Когда процедура была полностью завершена и урну с прахом поместили в специально отведенную ячейку, дорогой и близкий друг – заместитель, положил руку на плиту, громко, театрально вздохнул и за ним вышли последние провожающие.
Мы тоже вышли на улицу, я поискала глазами Ирину и не увидела ее.
– Ну, что, поехали на поминки? – спросил Паша.
– Если можно, без меня. Я видела здесь Изотову, хочу с ней поговорить, – вздохнула я.
– Окей, – согласился Пашка.
Я вернулась в зал с прахом усопших. Как я и ожидала, Ирина была там.
– Ванечка, прости меня, пожалуйста, прости, – тихо плакала она, прислонившись лбом к плите.
Я постояла в нерешительности. Потом кашлянула, Ирина обернулась.
– Алена? Я…Я хотела проститься, я уже ухожу, – торопливо вытирая глаза, сказала она.
– Давайте прогуляемся, – предложила я, – только не здесь.
Доехав до ближайшего парка, мы не спеша побрели по аллеям. Ирина сокрушенно молчала и выглядела очень подавленной.
– Ирина, можно нескромный вопрос? – решилась я.
– Задавайте, – безучастно отозвалась Ирина.
– Вы влюбились в Кожемятова? – без обиняков спросила я.
Ирина грустно улыбнулась.
– Ален, Вы можете посчитать меня глупой фантазеркой, но мы с Ваней действительно полюбили друг друга. Я всегда считала, что для каждого человека существует своя половинка и вот свою я нашла. И потеряла, – она снова заплакала.
Если не считать, что все было продумано заранее, то познакомились они весьма романтично. Кожемятов сбил ее машиной, выезжая из ворот собственного дома, когда она совершенно случайно проезжала мимо. Ну как случайно, ее просто выпихнули из кустов под колеса машины.
Вообще, за тот месяц, что мы были знакомы с Кожемятовым, я могла бы его охарактеризовать как «неплохой мужик». Ирину он таскал почти на все встречи, но в отличие от многих своих товарищей по миллионам, относился к своей спутнице уважительно и требовал этого от окружения.
Я усадила ее на скамейку и подождала, пока она немного успокоится.
– Может за месяц, что вы провели вместе, рано говорить о любви? – попробовала я вразумить горевавшую девушку.
– Алена, Вы любили? – и, не дождавшись ответа, продолжила, – разве для любви существуют сроки, чтобы определить ее подлинность? Ваня был самым настоящим, самым добрым, самым искренним человеком, которого я встречала. Мы ведь так похожи, мы с Никиткой сироты, Ваня сирота и нас это как-то по-настоящему сблизило, мы говорили на одном языке. И я предала его. Я предала того, кого так любила.
– Вы спасали брата, – попробовала я ее убедить.
– Да, но…Я не знала, что Ваню убьют. Я думала, что его просто посадят. А я бы дождалась его. Правда.
– Ирина, Вам всего 28 лет, Ваню посадили бы минимум на десятку, Вы готовы были убить десять лет на ожидание человека, который виновен во многих грехах? Да Вы знаете, что Вашему Ване шьют ОПГ? – не выдержала я.
– ОПГ? – не поняла Ирина.
Я только рукой махнула.
– Пусть.
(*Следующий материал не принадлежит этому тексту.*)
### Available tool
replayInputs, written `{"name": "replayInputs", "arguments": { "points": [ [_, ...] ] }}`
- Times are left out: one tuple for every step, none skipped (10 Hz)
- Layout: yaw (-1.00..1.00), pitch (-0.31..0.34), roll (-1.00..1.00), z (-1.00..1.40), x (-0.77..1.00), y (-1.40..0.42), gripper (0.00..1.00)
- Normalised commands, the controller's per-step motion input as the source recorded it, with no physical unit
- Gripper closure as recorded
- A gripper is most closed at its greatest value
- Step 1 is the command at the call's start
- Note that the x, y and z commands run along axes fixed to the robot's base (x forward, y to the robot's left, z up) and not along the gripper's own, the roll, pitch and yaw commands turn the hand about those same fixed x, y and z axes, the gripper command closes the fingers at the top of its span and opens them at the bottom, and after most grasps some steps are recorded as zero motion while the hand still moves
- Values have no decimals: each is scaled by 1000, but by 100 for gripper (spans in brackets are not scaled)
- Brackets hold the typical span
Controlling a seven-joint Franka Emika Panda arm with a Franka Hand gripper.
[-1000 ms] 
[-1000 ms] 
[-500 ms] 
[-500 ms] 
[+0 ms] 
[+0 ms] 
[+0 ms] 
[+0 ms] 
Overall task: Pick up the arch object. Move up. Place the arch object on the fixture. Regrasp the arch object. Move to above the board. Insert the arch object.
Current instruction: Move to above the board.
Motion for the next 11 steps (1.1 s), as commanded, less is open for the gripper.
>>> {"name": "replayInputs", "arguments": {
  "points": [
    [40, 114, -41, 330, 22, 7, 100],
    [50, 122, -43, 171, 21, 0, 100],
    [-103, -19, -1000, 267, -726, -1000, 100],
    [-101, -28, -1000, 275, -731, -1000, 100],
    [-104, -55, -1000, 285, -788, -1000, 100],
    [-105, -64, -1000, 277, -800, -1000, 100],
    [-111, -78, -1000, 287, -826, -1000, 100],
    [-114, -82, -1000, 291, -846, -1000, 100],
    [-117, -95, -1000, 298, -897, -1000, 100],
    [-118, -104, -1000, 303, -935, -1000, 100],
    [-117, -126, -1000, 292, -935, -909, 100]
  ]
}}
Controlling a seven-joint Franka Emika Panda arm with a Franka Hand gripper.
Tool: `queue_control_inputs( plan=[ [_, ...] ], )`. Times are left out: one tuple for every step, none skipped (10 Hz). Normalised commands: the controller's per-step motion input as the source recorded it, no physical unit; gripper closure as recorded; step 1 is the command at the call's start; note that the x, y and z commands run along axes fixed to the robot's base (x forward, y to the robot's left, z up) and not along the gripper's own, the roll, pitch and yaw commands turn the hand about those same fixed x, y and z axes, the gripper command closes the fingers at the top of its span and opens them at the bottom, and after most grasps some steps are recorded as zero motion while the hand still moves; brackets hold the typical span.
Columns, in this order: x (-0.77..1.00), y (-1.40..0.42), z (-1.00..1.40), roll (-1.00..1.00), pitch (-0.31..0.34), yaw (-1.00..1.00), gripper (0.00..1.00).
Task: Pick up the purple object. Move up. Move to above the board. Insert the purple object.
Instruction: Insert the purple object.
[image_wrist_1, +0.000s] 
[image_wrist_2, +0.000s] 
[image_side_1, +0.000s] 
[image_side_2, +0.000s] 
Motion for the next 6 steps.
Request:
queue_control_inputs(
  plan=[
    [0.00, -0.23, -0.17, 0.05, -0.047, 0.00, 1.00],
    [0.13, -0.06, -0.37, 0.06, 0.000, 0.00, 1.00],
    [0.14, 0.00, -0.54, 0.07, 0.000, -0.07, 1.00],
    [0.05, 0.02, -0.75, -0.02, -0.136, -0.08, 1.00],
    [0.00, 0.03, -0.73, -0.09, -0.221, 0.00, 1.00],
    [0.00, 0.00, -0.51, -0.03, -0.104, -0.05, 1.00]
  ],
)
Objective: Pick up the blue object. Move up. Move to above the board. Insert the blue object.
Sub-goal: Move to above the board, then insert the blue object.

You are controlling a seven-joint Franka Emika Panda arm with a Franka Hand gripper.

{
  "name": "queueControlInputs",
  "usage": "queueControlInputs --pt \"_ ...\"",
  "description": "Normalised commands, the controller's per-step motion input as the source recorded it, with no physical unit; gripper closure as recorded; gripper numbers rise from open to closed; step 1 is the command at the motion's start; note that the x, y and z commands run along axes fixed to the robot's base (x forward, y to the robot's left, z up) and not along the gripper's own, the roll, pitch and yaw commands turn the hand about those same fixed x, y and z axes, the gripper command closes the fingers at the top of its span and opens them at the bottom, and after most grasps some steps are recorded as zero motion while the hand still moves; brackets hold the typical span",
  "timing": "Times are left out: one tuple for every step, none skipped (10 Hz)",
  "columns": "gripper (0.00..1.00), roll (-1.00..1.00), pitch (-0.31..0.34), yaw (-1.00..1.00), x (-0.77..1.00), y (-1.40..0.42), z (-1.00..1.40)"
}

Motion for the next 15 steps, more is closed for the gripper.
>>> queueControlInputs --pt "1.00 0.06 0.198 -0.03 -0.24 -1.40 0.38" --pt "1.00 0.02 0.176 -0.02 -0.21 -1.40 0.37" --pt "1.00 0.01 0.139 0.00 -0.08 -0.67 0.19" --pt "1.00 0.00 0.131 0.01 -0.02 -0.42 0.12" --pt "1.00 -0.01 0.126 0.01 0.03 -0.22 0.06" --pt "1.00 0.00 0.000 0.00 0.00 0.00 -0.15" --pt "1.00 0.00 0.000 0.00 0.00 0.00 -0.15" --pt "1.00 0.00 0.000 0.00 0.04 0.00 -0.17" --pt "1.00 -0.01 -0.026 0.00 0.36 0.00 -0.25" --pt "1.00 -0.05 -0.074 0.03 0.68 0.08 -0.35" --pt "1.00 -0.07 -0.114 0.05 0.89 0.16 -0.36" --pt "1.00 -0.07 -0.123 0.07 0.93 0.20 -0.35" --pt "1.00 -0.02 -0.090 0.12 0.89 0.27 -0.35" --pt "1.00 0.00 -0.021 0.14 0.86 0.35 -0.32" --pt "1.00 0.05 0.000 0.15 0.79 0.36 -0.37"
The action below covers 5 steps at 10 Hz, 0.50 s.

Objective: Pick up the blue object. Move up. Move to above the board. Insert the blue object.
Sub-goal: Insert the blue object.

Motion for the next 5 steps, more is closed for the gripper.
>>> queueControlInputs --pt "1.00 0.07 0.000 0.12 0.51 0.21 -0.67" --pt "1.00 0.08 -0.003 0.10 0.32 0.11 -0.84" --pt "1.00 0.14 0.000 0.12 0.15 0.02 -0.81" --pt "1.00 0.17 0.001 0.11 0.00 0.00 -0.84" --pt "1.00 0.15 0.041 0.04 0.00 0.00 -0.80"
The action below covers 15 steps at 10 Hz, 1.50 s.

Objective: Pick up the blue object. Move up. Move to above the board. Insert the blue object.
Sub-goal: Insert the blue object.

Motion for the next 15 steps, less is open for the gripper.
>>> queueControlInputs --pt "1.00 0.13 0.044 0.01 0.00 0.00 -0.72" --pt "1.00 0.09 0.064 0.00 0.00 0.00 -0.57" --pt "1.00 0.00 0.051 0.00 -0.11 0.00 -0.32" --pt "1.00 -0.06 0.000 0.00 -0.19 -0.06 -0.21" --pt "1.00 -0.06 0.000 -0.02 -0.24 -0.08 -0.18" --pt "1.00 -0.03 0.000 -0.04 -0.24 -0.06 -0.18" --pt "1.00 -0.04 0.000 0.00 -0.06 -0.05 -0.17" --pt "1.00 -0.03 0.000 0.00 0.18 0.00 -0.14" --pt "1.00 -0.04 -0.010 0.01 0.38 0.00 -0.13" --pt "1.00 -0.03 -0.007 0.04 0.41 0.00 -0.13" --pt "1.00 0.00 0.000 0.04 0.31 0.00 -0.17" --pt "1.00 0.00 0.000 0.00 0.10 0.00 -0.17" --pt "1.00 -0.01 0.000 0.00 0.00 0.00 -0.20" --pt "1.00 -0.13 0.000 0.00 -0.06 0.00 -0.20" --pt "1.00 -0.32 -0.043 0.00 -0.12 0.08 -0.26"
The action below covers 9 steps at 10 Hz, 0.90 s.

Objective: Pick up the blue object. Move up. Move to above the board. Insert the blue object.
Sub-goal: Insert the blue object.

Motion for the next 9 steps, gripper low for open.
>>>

Для меня его деятельность ничего не меняла.
– Ирина, давайте я направлю Вас к нашему психологу? Вам необходима реабилитация, – предложила я.
Она покачала головой.
– Спасибо, Алена, Вы и так очень помогли нам.
– Ирина, а Иван никогда не говорил, что ему кто-то угрожал? Что кто-то хотел его смерти?
– Он так всегда про Петрова говорил, своего финансового директора: «Ты моей смерти хочешь», но я думала, что это просто фигуральное выражение.
Петров был не лучше Горбенко, зама Кожемятова. Тоже был готов сделать, что угодно, лишь бы его за шарики не подвесили самого.
– Больше ни о ком не упоминал в этом контексте?
Ирина снова покачала головой.
– Хотя знаете, был один звонок…Вроде бы и ничего особенного, он говорил междометиями, но, когда положил трубку, обернулся ко мне и вроде как в шутку спросил: «А если меня не станет, ты будешь тосковать?», я испугалась, а он засмеялся.